LIEUTENANT DONALD PERCEVAL LYNDEN-BELL

ROYAL IRISH FUSILIERS

25TH APRIL 1915 AGE 19

BURIED: NEW IRISH FARM CEMETERY, YPRES, BELGIUM


On 25 April 1915 the 1st Battalion Royal Irish Fusiliers, after a long forced march the previous day, launched an attack at St Julien in support of the Canadians. Three days earlier the Canadians had been the victims of the German's first gas attack, which had been used on them on the 24th too. The attack on the 25th was a desperate, scrambled affair where, according to the Official History, the Fusiliers "were now called on to do the impossible".
Nineteen-year-old Lieutenant Lynden-Bell, described by his captain as "a brave lad", died in the attack.
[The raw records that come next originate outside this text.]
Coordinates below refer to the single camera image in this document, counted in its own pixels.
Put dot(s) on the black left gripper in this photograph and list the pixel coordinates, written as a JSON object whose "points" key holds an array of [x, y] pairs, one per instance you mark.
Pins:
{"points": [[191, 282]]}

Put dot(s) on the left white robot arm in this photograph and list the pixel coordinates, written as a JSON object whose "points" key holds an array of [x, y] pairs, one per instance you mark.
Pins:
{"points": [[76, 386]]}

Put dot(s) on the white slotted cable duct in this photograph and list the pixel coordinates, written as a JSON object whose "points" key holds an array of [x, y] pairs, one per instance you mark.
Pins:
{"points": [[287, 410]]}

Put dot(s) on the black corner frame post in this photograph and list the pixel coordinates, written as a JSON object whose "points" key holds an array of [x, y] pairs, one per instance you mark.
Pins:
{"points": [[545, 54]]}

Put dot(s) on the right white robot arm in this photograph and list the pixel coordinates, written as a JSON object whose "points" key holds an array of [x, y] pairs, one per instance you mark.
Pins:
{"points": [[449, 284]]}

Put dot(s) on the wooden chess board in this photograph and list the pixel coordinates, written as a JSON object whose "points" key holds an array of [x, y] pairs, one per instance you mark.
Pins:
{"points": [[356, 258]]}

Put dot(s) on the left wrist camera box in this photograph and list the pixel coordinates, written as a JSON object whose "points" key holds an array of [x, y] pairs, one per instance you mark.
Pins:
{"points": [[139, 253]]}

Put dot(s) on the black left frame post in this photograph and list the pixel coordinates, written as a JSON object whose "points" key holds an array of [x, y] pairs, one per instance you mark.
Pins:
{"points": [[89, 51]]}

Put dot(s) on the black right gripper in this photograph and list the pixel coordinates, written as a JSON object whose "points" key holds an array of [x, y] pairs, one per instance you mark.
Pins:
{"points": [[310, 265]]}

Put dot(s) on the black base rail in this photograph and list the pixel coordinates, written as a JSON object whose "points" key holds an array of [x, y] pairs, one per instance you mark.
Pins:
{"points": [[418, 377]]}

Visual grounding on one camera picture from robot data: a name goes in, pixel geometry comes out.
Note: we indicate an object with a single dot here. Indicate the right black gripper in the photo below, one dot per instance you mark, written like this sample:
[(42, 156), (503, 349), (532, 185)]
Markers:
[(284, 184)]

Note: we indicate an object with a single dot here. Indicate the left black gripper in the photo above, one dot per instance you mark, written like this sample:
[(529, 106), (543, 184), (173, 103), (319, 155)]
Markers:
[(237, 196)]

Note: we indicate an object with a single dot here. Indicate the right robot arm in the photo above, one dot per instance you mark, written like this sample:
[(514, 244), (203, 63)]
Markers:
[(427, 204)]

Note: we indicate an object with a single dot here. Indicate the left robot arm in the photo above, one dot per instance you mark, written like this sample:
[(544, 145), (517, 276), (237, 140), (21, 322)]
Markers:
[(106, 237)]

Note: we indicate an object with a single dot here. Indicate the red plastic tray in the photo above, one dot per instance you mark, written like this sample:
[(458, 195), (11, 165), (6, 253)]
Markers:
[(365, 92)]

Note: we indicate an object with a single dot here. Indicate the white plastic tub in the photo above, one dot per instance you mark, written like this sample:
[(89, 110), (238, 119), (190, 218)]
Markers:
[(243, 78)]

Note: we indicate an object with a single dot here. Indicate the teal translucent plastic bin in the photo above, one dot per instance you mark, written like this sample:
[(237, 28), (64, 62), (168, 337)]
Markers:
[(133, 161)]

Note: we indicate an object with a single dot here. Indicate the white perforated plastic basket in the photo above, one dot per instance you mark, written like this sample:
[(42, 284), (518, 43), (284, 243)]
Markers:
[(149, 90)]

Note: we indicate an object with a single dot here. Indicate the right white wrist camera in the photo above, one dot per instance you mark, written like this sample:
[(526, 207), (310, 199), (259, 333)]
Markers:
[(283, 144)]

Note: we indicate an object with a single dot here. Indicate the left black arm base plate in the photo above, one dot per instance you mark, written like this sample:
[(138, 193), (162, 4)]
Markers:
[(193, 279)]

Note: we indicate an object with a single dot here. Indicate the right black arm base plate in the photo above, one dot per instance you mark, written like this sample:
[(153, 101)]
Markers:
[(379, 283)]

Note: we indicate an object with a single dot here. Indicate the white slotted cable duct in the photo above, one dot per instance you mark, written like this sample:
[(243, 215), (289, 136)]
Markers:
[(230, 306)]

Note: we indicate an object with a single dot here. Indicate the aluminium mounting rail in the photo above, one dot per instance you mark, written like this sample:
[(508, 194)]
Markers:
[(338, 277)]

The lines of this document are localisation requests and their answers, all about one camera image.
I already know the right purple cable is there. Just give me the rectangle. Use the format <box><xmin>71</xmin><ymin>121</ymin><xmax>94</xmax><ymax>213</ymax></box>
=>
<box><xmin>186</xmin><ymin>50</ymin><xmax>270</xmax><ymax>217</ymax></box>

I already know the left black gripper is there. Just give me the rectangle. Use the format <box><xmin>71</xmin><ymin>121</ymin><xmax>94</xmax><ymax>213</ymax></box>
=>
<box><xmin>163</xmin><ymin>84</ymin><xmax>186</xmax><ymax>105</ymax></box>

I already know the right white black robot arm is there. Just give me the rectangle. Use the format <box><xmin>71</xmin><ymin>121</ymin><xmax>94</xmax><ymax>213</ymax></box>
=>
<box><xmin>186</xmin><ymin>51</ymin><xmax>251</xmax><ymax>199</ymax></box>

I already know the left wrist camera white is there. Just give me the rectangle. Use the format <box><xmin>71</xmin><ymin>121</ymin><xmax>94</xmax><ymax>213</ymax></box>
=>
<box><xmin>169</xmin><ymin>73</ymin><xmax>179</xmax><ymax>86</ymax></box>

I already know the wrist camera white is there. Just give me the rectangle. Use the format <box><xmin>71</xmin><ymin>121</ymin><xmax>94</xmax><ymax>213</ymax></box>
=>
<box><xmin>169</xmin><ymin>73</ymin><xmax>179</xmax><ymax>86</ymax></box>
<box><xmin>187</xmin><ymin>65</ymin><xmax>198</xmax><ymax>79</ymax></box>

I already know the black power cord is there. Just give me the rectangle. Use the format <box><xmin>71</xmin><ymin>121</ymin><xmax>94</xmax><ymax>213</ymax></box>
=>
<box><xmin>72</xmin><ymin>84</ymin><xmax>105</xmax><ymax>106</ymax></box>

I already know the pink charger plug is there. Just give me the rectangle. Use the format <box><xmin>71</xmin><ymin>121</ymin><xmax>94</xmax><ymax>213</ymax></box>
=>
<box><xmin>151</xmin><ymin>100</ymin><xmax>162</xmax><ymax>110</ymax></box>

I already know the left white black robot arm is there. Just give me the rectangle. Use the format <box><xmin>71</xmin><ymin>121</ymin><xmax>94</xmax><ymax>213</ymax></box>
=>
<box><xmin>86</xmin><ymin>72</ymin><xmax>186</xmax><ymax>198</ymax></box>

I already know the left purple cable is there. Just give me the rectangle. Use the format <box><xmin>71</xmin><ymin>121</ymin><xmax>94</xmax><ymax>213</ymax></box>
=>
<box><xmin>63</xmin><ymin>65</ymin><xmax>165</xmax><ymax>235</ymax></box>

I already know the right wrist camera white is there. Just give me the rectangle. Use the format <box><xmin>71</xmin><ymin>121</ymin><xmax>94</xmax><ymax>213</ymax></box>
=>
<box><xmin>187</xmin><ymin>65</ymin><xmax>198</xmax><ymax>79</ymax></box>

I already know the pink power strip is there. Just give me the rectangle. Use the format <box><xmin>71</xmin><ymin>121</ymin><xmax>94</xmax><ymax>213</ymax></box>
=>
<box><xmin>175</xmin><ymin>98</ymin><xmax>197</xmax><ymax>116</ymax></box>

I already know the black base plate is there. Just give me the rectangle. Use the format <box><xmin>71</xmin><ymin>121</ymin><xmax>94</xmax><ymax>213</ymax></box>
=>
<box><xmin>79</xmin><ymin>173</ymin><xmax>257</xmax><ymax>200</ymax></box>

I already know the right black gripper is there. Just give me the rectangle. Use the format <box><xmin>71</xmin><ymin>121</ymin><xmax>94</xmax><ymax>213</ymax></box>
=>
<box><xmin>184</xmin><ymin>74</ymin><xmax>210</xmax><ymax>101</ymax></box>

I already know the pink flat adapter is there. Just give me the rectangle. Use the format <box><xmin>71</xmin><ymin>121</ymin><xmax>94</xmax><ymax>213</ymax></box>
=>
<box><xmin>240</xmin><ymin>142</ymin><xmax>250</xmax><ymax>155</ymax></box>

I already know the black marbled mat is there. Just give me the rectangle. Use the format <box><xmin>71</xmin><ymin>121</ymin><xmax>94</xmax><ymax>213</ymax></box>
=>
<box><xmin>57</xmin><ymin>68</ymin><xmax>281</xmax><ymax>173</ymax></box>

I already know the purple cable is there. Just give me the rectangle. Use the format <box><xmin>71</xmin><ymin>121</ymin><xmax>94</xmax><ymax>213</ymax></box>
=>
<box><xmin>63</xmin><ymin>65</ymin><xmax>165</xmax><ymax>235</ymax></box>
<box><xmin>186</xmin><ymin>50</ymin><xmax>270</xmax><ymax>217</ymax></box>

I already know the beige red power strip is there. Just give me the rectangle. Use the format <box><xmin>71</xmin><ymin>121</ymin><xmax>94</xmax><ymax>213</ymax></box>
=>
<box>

Seventy-five members of the Royal Irish Fusiliers died that day, the bodies of all but ten of them never recovered; they are commemorated on the Menin Gate.
Tadley and District History Society have published some valuable research on Donald Lynden-Bell, including the facts that the Lynden-Bells were a distinguished military family, and that Donald's younger brother, Lachlan, who survived the war, called his son Donald after his dead brother.